**DATASET CONTENT:**
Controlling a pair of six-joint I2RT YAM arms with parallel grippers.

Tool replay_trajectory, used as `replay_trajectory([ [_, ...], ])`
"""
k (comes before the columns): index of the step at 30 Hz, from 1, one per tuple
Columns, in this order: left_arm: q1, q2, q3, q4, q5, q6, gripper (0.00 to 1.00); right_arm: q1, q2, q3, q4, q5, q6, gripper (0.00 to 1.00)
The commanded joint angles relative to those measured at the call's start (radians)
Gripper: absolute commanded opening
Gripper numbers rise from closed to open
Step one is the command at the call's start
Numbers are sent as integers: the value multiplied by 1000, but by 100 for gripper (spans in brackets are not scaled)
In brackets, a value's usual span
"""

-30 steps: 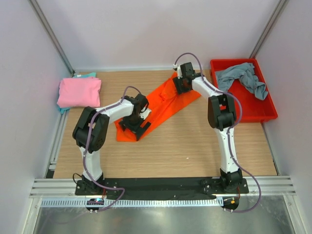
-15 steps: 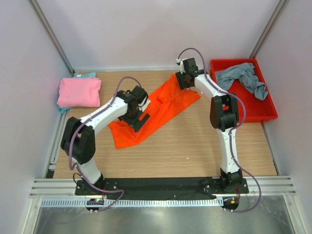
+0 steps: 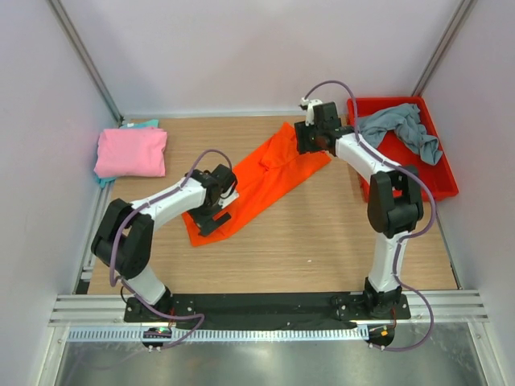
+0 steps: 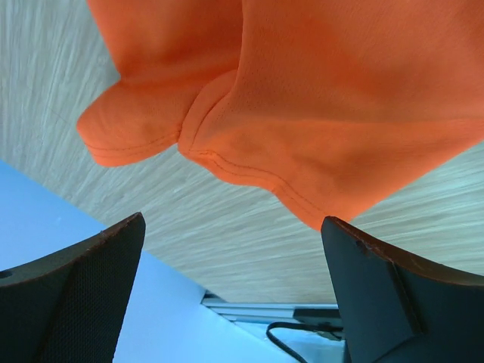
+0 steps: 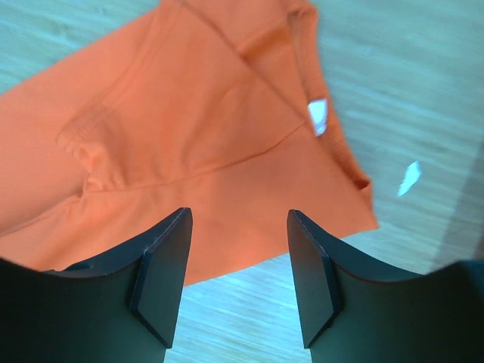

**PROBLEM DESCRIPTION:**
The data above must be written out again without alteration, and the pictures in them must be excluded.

**COMPLETED EXERCISE:**
Controlling a pair of six-joint I2RT YAM arms with parallel grippers.

Tool replay_trajectory, used as `replay_trajectory([ [_, ...], ])`
"""
k (comes before the columns): index of the step at 30 Hz, from 1, one per tuple
Columns, in this order: left_arm: q1, q2, q3, q4, q5, q6, gripper (0.00 to 1.00); right_arm: q1, q2, q3, q4, q5, q6, gripper (0.00 to 1.00)
The commanded joint angles relative to those measured at the call's start (radians)
Gripper: absolute commanded opening
Gripper numbers rise from closed to open
Step one is the command at the call's start
Numbers are sent as integers: the value multiplied by 1000, but by 100 for gripper (spans in brackets are not scaled)
In brackets, a value's usual span
"""

-30 steps: 
-15 steps: 
+0 steps: 
+0 steps: 
+0 steps: 

No more output will be given for this exercise.